Ask HN: Os x hosting - rfzabick

I'm building a service that runs on os x. I'm really enjoying heroku and amazon ec2 for other projects. Ideally, I'd spin up os x instances on their ec2, but they don't have os x as an option. And from what I can tell, VMWare is technically capable of running a virtualized os x, but have been prohibited from doing so by Apple, so I can't even start up a linux instance on ec2 and virtualize an os x server. So I'll need to look elsewhere.<p>But maybe I missed something. Is there a way to run os x on ec2?<p>Failing that, does anyone have a recommendation for an os x hosting service?
======
leejoramo
Over the years (decades now?) I have looked into hosting on Mac OS. The times
that I have actually done so have allows been done in-house at clients site as
part of an intranet.

I can tell you that your options are pretty few. <http://www.macminicolo.net/>
has been around for a while, but they specialize in the hosting of Mini's.

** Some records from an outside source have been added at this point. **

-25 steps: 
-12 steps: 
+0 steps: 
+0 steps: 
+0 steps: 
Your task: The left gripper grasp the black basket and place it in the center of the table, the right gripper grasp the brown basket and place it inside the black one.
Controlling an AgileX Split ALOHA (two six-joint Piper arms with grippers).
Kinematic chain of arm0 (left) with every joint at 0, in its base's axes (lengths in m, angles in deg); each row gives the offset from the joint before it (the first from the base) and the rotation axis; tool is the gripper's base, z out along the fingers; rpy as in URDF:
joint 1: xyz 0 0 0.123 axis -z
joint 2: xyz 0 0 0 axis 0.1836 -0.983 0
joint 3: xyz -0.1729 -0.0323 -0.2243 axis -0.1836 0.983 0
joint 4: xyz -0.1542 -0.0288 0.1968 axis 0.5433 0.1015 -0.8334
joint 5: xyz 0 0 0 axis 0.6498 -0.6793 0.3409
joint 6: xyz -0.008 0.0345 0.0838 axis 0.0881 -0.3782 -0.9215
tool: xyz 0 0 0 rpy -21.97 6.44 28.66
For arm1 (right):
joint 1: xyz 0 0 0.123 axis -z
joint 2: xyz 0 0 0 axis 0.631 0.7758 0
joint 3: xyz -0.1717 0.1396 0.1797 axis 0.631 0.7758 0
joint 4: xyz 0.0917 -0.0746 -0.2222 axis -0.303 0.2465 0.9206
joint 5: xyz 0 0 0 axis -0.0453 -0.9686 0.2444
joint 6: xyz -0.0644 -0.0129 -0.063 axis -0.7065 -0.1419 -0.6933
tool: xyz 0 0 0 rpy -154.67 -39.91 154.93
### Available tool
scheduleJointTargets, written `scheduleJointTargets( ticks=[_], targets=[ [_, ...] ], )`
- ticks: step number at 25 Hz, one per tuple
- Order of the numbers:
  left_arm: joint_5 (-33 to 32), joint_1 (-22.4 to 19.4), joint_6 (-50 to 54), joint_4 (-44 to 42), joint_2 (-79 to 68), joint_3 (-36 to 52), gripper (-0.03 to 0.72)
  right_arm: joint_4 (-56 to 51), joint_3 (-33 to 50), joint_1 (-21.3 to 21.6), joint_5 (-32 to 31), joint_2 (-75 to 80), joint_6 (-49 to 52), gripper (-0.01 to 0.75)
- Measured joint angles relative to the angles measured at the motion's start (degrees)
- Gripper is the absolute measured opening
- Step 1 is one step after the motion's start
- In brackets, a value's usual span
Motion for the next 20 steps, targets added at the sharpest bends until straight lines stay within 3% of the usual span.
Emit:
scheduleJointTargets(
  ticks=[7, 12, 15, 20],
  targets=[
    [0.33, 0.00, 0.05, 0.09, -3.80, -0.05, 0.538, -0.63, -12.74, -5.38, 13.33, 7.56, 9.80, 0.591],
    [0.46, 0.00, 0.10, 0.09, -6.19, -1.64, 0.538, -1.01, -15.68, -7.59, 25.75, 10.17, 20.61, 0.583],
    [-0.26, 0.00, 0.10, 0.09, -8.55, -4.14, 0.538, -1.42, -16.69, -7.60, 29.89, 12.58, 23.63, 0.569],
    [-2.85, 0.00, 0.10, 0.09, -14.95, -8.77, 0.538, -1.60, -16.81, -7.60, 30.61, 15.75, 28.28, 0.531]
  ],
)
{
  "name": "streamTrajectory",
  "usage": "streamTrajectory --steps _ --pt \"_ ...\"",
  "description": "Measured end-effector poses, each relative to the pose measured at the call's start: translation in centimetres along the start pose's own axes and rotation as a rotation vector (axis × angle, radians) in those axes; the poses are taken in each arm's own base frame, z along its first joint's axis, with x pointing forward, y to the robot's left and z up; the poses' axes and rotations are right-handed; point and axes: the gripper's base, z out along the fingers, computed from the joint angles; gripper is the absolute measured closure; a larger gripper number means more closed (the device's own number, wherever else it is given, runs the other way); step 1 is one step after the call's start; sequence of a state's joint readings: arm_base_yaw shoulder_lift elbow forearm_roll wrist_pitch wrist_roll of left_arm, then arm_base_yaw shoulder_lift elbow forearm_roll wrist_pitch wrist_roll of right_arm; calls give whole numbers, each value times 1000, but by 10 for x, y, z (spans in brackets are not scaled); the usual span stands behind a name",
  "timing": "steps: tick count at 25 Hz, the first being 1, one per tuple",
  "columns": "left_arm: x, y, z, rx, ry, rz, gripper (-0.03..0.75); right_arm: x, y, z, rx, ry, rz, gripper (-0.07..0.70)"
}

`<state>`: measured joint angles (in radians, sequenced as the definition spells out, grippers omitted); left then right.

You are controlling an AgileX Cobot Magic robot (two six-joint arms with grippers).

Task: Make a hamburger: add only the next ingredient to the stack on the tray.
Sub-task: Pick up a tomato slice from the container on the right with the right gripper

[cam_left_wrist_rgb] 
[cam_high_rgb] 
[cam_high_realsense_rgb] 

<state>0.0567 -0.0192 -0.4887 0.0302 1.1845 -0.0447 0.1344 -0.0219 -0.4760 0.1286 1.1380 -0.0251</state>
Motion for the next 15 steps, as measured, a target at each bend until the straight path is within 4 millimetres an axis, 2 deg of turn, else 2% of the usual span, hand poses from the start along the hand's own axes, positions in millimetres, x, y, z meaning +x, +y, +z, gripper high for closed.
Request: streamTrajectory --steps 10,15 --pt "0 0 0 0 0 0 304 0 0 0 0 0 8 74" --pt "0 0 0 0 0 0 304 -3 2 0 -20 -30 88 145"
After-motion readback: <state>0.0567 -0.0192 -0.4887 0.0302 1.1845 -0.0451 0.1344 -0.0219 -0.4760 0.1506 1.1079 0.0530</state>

Another option is <http://www.forest.net/> who has been around since nearly
the dawn of the Internet, and who have always had Mac Servers as a specialty.
Originally, they had a large number "Classic" Mac servers prior to OS X.

As I understand it, Apple allows VMWare to run OS X virtualized under Mac OS X
server, but no other configurations. So your could talk to forest.net about
running a dedicated Mac Pro tower running Mac OS X server and VMWare.

(Of course, you could try this on a Mini too, but I don't think a Mini will go
far running multiple virtualized servers in production)

------
cylo
OS X hosting options are VERY scarce. Your best bet is going to be checking
out <http://www.macminicolo.net> and seeing if they'll suffice for you.

You should carefully evaluate whether or not you truly need OS X Server for
what you'd like to do and see if you can migrate your service to a more
traditional hosted *nix solution.

------
brk
$50/mo shared 5mbps connection, BYOS. No limits.

Other options available depending on what you want.

Class A datacenter, generator backup, secure access, hot hands service
included.

------
yuvadam
I am curious as to why you need to deploy on OS X.

Is this some sort of service which is tightly coupled to OS X-specific
dependencies?

------
rfzabick
Thank you for your advice, everyone.